ASSIGNED TASK ▸ Only one span belongs in the answer: the line holding "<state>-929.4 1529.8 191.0" through the last line of the entries below, retyped exactly.

Stored entries ▸
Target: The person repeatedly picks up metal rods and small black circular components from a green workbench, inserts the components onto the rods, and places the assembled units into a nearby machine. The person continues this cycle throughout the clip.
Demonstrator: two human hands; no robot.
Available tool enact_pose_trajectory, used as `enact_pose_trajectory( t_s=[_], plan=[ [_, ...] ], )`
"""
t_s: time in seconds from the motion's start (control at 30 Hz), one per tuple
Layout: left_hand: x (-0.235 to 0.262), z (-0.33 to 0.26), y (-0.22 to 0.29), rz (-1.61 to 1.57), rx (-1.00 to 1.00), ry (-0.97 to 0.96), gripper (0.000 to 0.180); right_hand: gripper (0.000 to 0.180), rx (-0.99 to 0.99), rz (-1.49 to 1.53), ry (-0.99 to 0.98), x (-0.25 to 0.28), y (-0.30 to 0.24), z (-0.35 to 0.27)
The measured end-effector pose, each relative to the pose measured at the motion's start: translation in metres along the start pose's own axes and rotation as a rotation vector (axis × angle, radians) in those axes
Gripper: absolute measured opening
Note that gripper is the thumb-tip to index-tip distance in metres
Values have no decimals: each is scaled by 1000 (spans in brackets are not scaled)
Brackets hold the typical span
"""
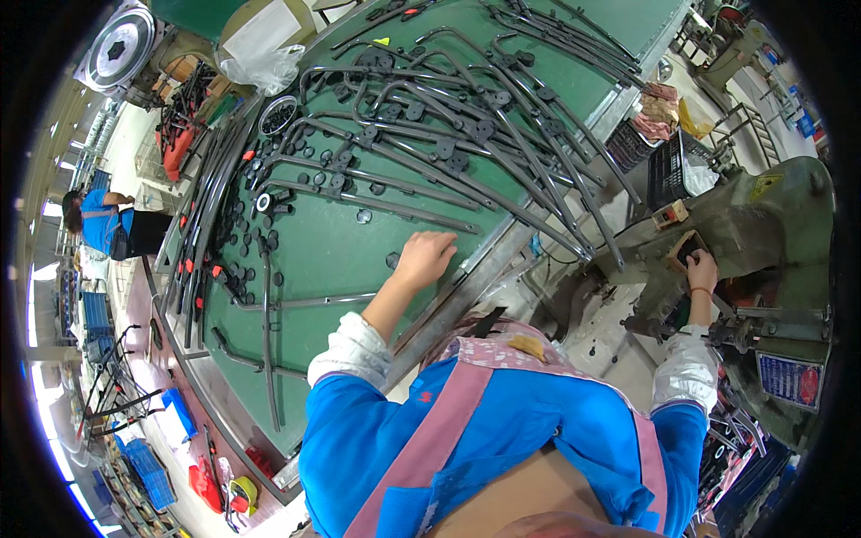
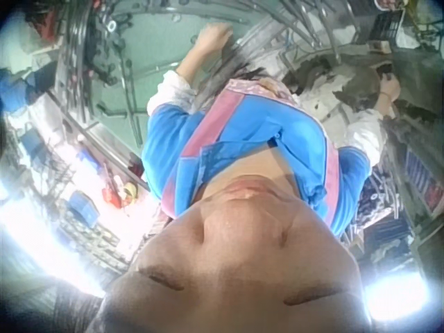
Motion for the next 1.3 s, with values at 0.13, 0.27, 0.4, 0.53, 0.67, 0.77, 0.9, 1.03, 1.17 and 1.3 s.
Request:
enact_pose_trajectory(
  t_s=[0.13,0.27,0.4,0.53,0.67,0.77,0.9,1.03,1.17,1.3],
  plan=[
    [-5,46,-27,167,-73,100,21,18,-61,-77,-47,4,-10,-2],
    [-10,81,-68,521,44,28,27,17,-52,-96,-42,0,-11,-1],
    [-9,80,-99,496,27,-123,40,17,-65,-89,-99,-6,-2,-1],
    [16,73,-111,390,-266,-209,55,19,-81,-225,-37,-21,7,1],
    [68,75,-81,381,-379,-145,69,22,-37,-177,11,-32,17,-2],
    [104,80,-46,427,-433,-147,76,24,-116,-99,-225,-6,-4,4],
    [119,80,30,465,-575,-107,74,23,-51,-179,-90,-12,-6,4],
    [114,70,99,291,-745,-297,67,34,-74,-20,-14,-8,7,0],
    [101,48,141,70,-820,-444,60,44,-43,111,375,-8,9,-10],
    [69,39,148,-77,-734,-429,56,43,-105,174,253,0,-12,-20]
  ],
)
Point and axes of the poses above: each hand's wrist, its own z-axis towards the middle knuckle, its own x-axis out of the back of the hand, y = z × x, the point moved 2 cm from there along z, towards the middle knuckle, and after that the axes turned 6 degrees about y, right-handed, at the moved point
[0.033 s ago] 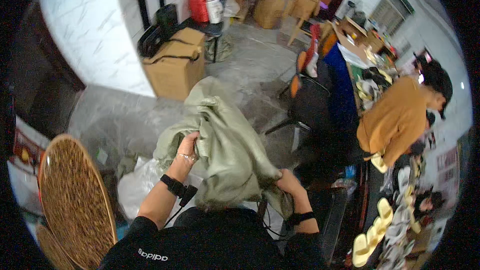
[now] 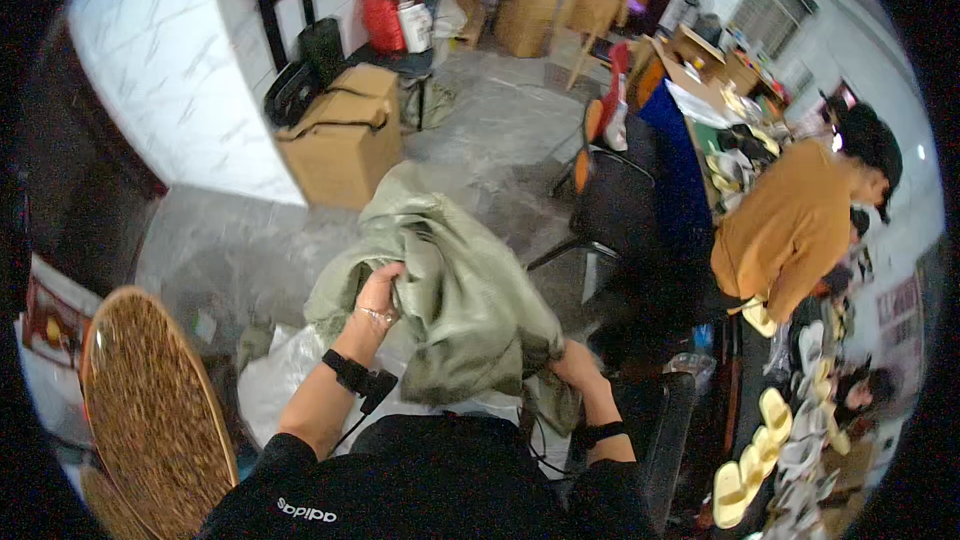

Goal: The recorder bags pairs of foam sandals and organizes them into large sacks in a manufacturing workshop.

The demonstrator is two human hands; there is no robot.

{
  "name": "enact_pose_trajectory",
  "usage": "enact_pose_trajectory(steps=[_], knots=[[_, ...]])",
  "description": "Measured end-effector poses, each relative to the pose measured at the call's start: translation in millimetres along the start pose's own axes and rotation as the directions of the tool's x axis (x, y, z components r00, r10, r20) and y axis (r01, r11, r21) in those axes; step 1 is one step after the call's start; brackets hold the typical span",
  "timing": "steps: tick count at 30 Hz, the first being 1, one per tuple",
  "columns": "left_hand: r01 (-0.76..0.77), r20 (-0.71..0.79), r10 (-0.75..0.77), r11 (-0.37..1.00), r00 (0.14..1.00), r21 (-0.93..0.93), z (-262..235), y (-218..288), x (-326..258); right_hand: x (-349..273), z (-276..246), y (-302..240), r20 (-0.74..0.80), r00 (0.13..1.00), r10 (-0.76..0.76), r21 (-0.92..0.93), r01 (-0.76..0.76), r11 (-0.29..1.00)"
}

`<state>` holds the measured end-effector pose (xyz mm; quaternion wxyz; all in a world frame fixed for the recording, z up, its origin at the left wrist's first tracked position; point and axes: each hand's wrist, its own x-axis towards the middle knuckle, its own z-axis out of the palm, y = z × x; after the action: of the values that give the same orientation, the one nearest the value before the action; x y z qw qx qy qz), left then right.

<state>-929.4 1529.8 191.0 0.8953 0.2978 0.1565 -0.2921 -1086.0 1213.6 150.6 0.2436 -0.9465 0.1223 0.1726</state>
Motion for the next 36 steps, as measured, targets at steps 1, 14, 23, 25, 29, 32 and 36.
enact_pose_trajectory(steps=[1,14,23,25,29,32,36], knots=[[-0.016,0.036,0.013,0.996,0.999,0.086,32,-4,2,4,8,21,-0.015,0.995,0.098,0.093,-0.096,0.991],[-0.71,0.546,-0.635,-0.005,0.546,0.704,102,-151,65,95,-13,1,0.122,0.992,0.039,0.972,-0.111,-0.208],[-0.314,0.195,-0.74,-0.024,0.643,0.949,89,2,157,208,-55,-48,0.201,0.963,0.181,0.968,-0.167,-0.187],[-0.206,0.112,-0.668,-0.064,0.736,0.976,82,57,180,247,-69,-66,0.217,0.956,0.197,0.969,-0.186,-0.163],[-0.028,0.1,-0.54,0.14,0.836,0.99,7,136,252,340,-99,-98,0.205,0.955,0.215,0.973,-0.174,-0.152],[0.14,-0.157,-0.226,-0.088,0.961,0.986,-37,199,291,396,-159,-166,0.154,0.97,0.19,0.984,-0.132,-0.123],[0.052,-0.031,0.098,-0.226,0.995,0.973,-77,237,357,476,-217,-194,0.043,0.998,0.043,0.991,-0.037,-0.132]])
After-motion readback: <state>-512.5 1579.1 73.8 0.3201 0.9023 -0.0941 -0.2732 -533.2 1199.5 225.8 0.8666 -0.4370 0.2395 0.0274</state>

RESPONSE AREA ▸
<state>-929.4 1529.8 191.0 0.8953 0.2978 0.1565 -0.2921 -1086.0 1213.6 150.6 0.2436 -0.9465 0.1223 0.1726</state>
Motion for the next 36 steps, as measured, targets at steps 1, 14, 23, 25, 29, 32 and 36.
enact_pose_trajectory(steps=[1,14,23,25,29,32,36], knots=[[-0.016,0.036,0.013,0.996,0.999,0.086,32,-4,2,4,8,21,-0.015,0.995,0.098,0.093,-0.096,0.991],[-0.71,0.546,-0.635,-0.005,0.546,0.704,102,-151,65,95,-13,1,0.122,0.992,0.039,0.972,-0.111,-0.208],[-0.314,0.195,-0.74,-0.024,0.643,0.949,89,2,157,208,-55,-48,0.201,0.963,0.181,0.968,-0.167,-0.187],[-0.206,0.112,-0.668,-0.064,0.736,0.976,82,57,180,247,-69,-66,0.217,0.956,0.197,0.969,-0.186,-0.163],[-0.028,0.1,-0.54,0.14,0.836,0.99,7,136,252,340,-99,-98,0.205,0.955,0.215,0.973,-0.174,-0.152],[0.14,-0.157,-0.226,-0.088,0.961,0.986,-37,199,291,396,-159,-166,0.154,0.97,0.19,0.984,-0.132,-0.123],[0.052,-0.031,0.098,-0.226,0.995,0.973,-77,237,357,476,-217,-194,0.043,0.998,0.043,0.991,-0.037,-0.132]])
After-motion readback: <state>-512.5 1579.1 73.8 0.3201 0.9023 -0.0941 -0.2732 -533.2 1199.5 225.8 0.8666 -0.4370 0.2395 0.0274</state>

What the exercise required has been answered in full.